Mimosa

La joven hindú

Átate las sandalias

En ese tiempo, el marido de Mimosa vivía en una ciudad situada a unos 16 km de su pueblo. Ella podía haber venido a la misión sin que él lo supiera, pero era tan honrada que ni se le ocurrió hacerlo. Jamás flaqueó su fidelidad para con ese hombre falto de inteligencia, quien pasaba su tiempo soñando en vez de trabajar para mantener a su familia. Las mujeres hindúes son únicas en esto: aprendieron desde muchas generaciones atrás una abnegación y sumisión voluntaria incomparable.

De repente, Mimosa comprendió que debía partir. No podía explicar de dónde provenía esta intuición; sólo sabía que debía hacerlo. Lo mismo que Pedro, cuando fue liberado de sus ligaduras por un ángel, sintió que las cadenas que lo retenían cayeron milagrosamente. “Átate las sandalias”, había dicho con calma el ángel a Pedro, aunque cada minuto que pasaba era precioso (Hechos 12:8). Ella también preparó con tranquilidad lo necesario para el viaje. Conducida, visiblemente por el hermano que tantas veces la había maltratado, pero invisiblemente por la gracia de Dios, atravesó los diferentes barrios del pueblo, y las puertas de hierro se abrieron delante de ella, como se abrieron delante del ángel. Con su bebé en brazos, sus tres varoncitos y el tío caminando a su lado, tomó el camino que conducía a la localidad donde vivía su marido, sin saber lo que le esperaba allí.

Estaban muy cansados cuando llegaron a la ciudad del gran templo. ¡Qué terrible impresión causa recorrer esas calles! Los orgullosos brahmanes lo miran a uno de hito en hito, escondidos tras las rejas de hierro de las galerías donde duermen sobre tablas pulidas. Alzándose sobre sus codos examinan a los que pasan con una mirada que hay que haberla visto para comprender lo que se siente. Se los ve íntimamente persuadidos de su superioridad.

Caminando a través de los maravillosos claustros de ese templo extraordinario, se necesita mucha fe para no dudar de que llegará el día para ese pueblo hundido en tal paganismo, en que “corra el juicio como las aguas, y la justicia como impetuoso arroyo” (Amós 5:24).

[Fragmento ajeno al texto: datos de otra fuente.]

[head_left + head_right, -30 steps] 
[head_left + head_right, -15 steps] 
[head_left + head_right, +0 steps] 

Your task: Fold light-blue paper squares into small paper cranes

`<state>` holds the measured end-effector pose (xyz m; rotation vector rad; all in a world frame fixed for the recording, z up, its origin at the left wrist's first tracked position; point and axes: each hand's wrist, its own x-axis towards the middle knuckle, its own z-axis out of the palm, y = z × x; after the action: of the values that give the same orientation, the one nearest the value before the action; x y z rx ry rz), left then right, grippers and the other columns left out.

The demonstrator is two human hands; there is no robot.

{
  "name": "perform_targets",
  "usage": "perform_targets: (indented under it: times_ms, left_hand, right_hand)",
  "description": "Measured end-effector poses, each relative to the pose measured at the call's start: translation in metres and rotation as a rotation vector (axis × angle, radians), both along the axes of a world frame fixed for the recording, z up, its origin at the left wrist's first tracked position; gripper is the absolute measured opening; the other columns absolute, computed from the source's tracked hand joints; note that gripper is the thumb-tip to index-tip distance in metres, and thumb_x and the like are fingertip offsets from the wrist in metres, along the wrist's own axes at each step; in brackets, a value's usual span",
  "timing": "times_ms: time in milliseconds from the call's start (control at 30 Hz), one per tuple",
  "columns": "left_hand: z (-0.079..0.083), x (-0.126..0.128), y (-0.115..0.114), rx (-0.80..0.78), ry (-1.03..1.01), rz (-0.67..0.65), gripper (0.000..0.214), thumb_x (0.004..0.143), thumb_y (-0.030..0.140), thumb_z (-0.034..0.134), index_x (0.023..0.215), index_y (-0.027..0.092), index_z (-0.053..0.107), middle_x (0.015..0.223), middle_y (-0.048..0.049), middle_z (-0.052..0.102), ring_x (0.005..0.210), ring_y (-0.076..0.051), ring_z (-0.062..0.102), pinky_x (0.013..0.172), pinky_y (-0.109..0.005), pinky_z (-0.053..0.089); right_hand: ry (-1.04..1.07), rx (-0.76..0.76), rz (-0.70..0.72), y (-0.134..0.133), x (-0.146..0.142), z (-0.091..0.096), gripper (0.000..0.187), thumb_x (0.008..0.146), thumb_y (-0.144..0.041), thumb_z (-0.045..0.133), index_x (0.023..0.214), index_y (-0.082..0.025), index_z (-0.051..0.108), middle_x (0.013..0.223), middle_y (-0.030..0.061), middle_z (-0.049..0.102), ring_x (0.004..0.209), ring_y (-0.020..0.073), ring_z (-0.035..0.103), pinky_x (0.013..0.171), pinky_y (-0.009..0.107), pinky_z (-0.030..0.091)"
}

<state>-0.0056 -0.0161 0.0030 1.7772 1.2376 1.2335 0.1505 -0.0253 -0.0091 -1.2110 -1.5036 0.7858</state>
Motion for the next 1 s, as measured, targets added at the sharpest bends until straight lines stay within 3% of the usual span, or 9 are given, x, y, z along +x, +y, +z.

Mimosa, objeto de la vergüenza de su pueblo, llegó a esta ciudad. Al pasar cerca de los muros del templo, los contempló con cierto temor. Son pocos, aun los más valientes, los que se atreven a mirar largamente esas aterradoras murallas; se sienten obligados a volver el rostro.

Mimosa sentía que su fe desfallecía al pasar delante del famoso monumento; estaba impresionada por todo lo que la rodeaba y la presencia de su hermano aumentaba su sensación de impotencia. Él había gustado la buena Palabra de Dios, pero no hubo ningún cambio en él. ¿Quién triunfaría en la larga lucha entre el bien y el mal? El diablo, podía pensar la pobre Mimosa.